Background: Attentional bias (AB), selective information processing towards threat, can exacerbate anxiety and depression. Despite growing interest, physiological determinants of AB are yet to be understood. We examined whether stress hormone cortisol and its diurnal variation pattern contribute to AB.
Methods: Eighty-seven healthy young adults underwent assessments for AB, anxious personality traits, depressive symptoms, and attentional function. Salivary cortisol was collected at three time points daily (at awakening, 30 min after awakening, and bedtime) for 2 consecutive days. We performed: (1) multiple regression analysis to examine the relationships between AB and the other measures and (2) analysis of variance (ANOVA) between groups with different cortisol variation patterns for the other measures.
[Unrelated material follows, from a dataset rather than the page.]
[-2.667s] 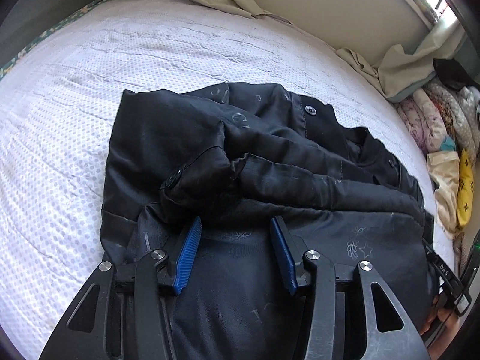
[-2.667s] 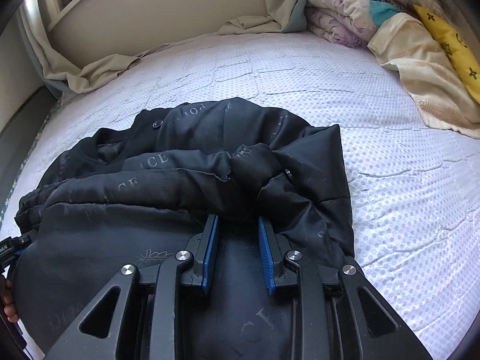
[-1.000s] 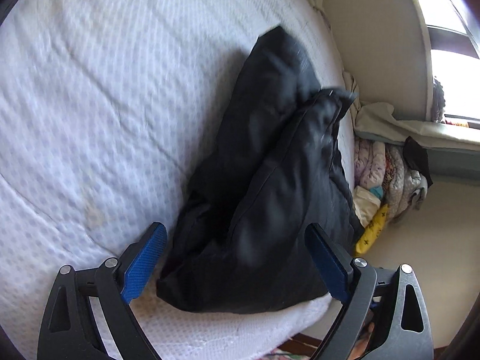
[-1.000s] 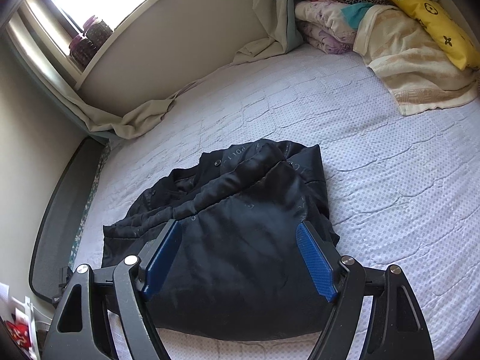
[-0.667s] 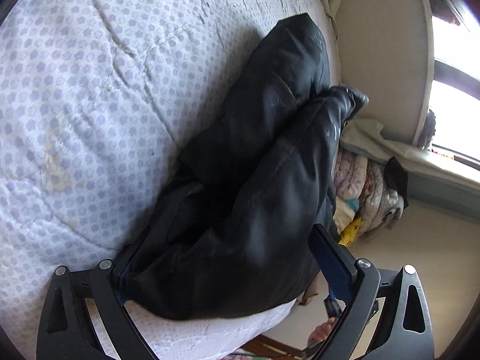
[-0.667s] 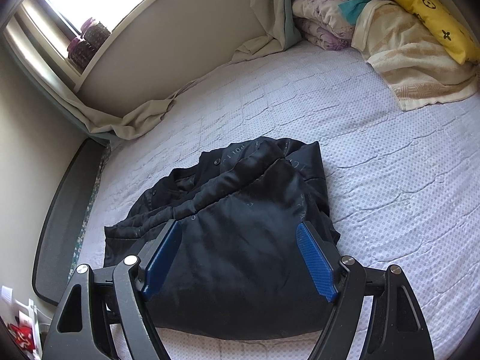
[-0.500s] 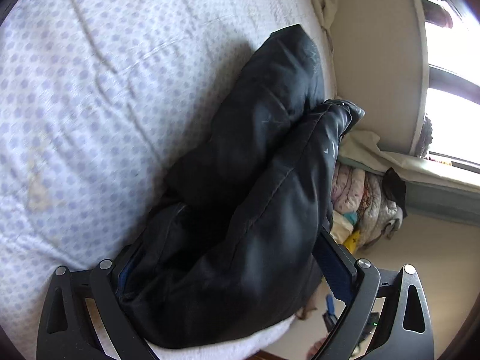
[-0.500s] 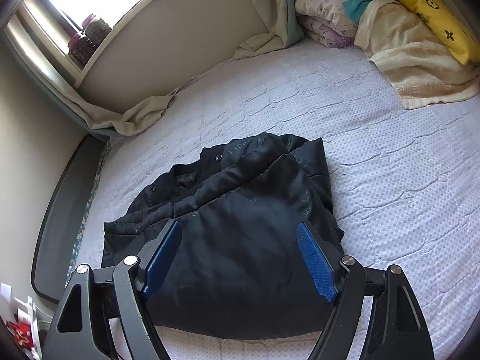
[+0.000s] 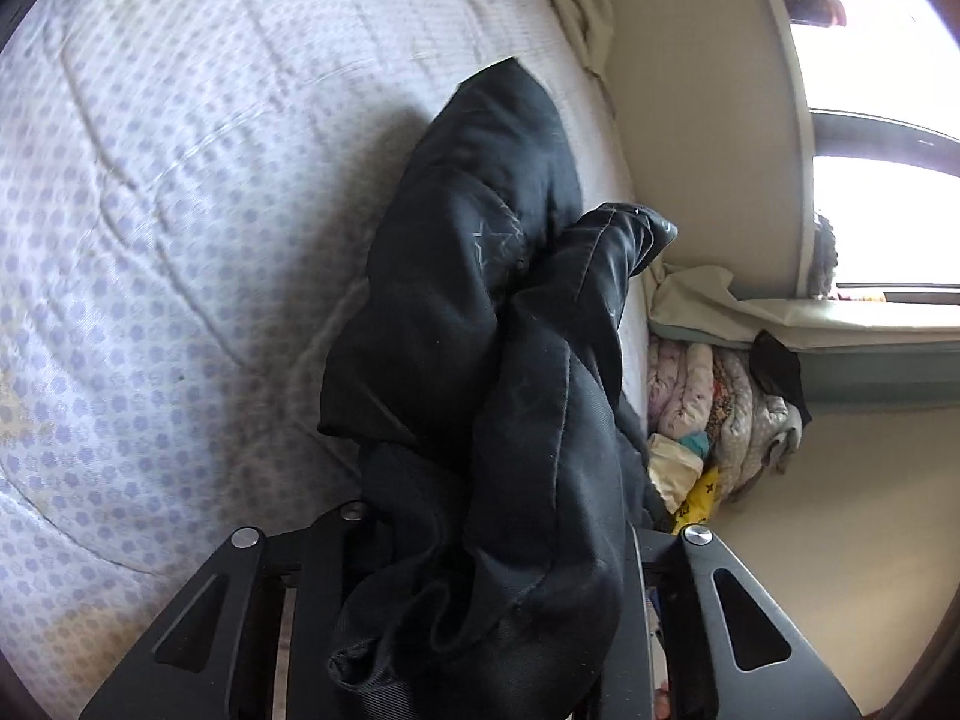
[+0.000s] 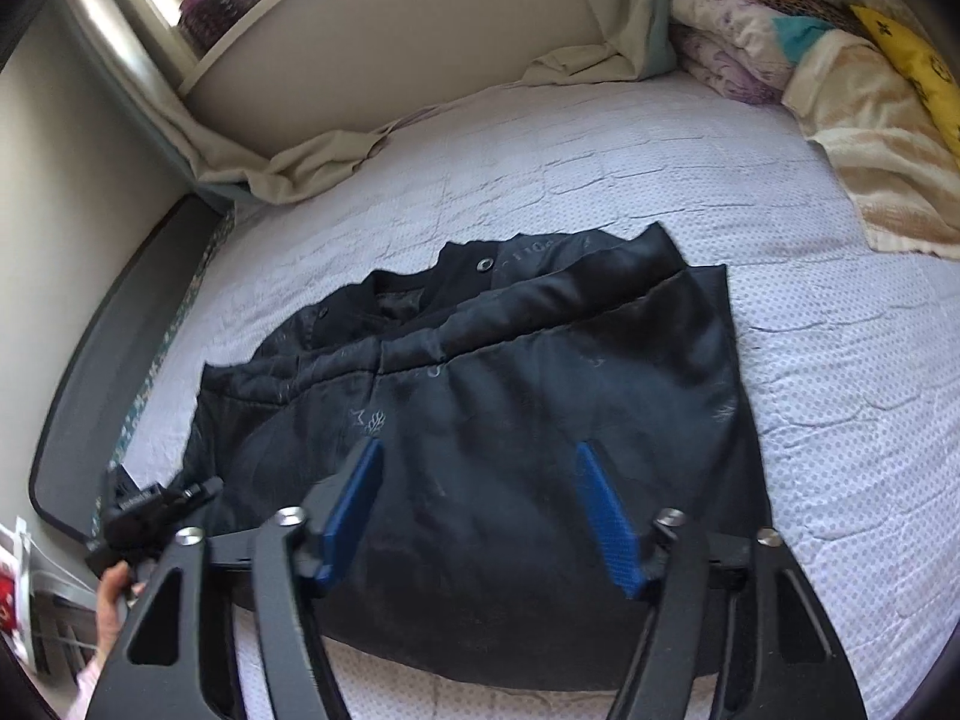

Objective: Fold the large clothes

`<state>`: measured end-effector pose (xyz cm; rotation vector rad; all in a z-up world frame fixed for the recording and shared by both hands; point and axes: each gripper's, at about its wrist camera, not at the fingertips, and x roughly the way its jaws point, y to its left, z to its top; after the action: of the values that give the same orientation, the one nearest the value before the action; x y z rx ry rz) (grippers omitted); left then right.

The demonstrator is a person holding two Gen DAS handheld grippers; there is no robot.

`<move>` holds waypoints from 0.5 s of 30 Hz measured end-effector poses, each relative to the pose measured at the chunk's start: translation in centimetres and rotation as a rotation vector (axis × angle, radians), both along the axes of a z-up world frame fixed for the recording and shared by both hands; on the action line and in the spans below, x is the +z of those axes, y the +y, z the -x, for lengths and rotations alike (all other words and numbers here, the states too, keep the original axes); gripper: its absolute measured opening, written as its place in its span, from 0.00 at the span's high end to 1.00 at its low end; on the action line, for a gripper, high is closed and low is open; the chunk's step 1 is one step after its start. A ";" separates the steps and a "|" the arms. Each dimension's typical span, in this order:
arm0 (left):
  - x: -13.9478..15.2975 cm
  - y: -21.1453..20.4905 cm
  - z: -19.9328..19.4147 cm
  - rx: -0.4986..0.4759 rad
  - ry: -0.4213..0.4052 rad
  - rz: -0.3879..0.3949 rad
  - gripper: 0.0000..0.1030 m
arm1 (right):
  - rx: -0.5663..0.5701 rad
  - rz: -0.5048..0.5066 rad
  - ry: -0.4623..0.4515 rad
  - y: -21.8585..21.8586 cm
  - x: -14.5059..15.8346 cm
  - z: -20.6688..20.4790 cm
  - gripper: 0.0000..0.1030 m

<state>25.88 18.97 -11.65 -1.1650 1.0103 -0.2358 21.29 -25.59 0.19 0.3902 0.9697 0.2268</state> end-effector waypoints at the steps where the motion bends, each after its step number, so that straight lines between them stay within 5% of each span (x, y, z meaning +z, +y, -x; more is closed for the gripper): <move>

Results: Multiple regression analysis revealed that higher cortisol levels at bedtime (p<0.001), an anxious personality trait (p=0.011), and years of education (p=0.036) were included in the optimal model to predict AB (adjusted R(2)=0.234, p<0.001). ANOVA further demonstrated significant mean differences in AB and depressive symptoms; individuals with blunted cortisol variation exhibited significantly greater AB and depression than those with moderate variation (p=0.037 and p=0.009, respectively).
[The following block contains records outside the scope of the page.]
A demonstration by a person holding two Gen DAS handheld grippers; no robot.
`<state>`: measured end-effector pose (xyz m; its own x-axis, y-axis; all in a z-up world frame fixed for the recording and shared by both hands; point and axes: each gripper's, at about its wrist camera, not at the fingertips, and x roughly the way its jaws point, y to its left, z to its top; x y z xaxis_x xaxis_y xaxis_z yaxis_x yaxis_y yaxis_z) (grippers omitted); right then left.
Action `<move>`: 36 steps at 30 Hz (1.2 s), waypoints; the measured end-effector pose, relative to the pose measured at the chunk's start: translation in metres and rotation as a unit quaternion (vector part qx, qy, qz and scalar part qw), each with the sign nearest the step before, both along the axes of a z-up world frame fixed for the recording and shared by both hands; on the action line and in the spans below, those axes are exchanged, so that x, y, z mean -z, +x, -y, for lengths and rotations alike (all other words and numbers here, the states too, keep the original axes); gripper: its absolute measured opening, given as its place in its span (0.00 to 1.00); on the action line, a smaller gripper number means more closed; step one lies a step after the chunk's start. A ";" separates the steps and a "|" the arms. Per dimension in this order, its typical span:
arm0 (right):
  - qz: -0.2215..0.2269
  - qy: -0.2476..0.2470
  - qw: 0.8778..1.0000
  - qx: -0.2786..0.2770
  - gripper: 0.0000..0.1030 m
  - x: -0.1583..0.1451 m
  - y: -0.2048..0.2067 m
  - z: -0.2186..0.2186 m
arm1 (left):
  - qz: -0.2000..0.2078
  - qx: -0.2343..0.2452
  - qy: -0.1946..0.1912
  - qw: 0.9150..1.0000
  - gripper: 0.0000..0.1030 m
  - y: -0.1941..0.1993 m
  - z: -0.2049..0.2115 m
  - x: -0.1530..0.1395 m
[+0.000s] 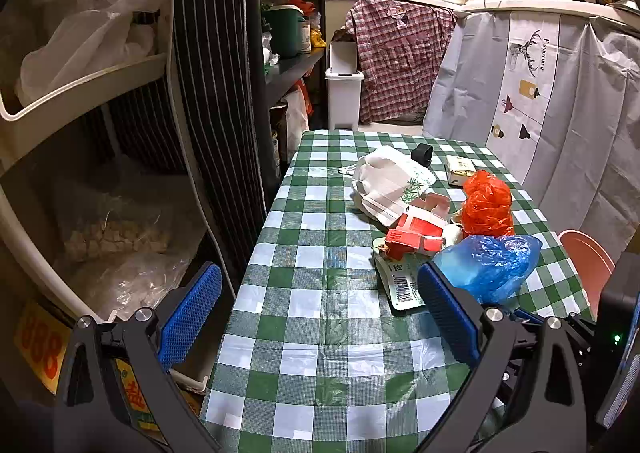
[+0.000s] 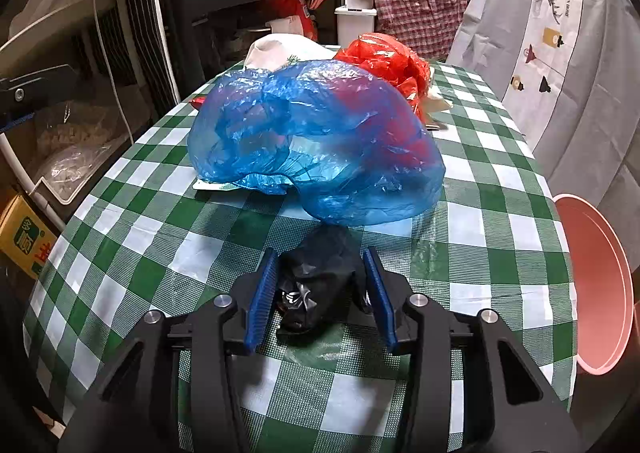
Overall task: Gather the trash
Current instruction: 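Grasp the black plastic bag with the right gripper, then carry the black bag to the pink bucket with the right gripper while the left gripper grasps the blue bag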
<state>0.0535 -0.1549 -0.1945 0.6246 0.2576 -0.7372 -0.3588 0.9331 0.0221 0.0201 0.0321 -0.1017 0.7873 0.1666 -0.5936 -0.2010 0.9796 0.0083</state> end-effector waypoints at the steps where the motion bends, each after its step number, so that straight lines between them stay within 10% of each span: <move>1: 0.001 -0.001 1.000 -0.001 0.41 0.000 -0.001 -0.001 | 0.000 0.000 0.000 1.000 0.92 0.000 0.000 0.000; 20: 0.037 0.029 0.997 0.067 0.33 -0.051 -0.028 0.055 | 0.027 0.134 -0.026 0.990 0.91 0.010 0.063 0.011; 31: 0.025 0.030 0.993 0.109 0.33 -0.040 -0.019 0.081 | 0.000 0.163 -0.020 0.986 0.60 0.037 0.090 0.048; 36: 0.018 0.031 0.993 0.112 0.33 -0.035 -0.016 0.081 | -0.007 0.178 -0.008 0.984 0.15 0.041 0.100 0.059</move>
<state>0.0380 -0.2355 -0.1599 0.6972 0.1539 -0.7002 -0.1446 0.9868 0.0729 0.0613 -0.0675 -0.1605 0.7857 -0.1272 -0.6054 0.1549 0.9879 -0.0066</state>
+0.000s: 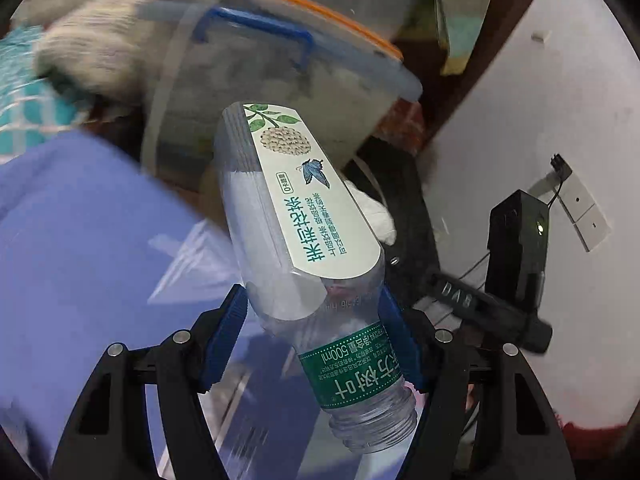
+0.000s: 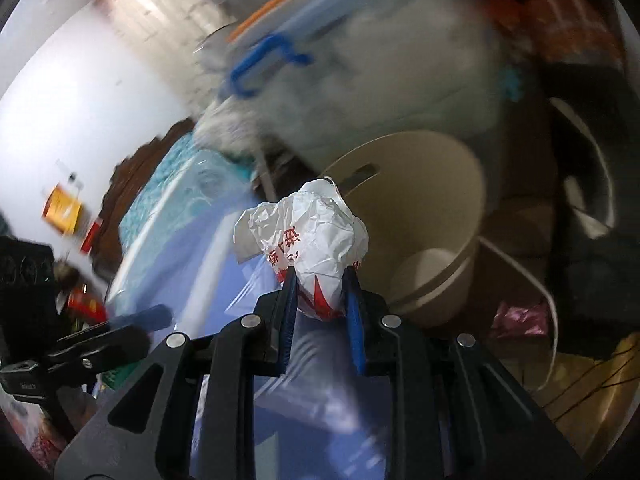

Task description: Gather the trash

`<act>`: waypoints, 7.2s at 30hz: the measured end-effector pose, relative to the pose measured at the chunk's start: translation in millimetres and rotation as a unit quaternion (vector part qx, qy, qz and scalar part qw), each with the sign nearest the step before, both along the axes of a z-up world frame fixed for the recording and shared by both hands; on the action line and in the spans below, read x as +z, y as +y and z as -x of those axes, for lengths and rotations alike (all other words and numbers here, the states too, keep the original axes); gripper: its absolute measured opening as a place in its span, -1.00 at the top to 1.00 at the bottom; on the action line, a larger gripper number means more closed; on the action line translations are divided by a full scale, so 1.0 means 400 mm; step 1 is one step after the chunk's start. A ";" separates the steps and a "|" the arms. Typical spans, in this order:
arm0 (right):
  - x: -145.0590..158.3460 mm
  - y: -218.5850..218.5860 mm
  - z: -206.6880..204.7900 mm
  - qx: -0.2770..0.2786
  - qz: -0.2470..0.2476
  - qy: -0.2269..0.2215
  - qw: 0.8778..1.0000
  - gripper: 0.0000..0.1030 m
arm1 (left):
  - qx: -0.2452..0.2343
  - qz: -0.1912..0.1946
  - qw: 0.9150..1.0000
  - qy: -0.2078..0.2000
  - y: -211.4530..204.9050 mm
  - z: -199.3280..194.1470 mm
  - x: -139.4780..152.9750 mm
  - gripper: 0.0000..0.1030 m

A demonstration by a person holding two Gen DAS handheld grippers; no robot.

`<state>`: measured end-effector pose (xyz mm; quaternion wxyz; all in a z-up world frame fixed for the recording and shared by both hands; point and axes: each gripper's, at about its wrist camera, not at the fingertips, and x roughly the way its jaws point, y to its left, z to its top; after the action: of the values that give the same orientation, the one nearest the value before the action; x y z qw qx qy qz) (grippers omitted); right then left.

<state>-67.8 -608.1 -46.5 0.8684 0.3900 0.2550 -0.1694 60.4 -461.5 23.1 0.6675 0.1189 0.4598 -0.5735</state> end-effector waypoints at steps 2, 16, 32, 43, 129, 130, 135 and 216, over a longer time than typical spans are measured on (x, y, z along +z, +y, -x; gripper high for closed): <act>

Limitations: Neuropsychological assessment focused on attention and cortisol measurement at three time points daily.
Conclusions: We showed that higher cortisol levels at bedtime and blunted cortisol variation are associated with greater AB. Individuals who have higher cortisol levels at diurnal trough might be at risk of clinical anxiety or depression but could also derive more benefits from the attentional-bias-modification program.
Keywords: Anxiety; Attention; Attentional bias; Cortisol; Diurnal variation; Personality.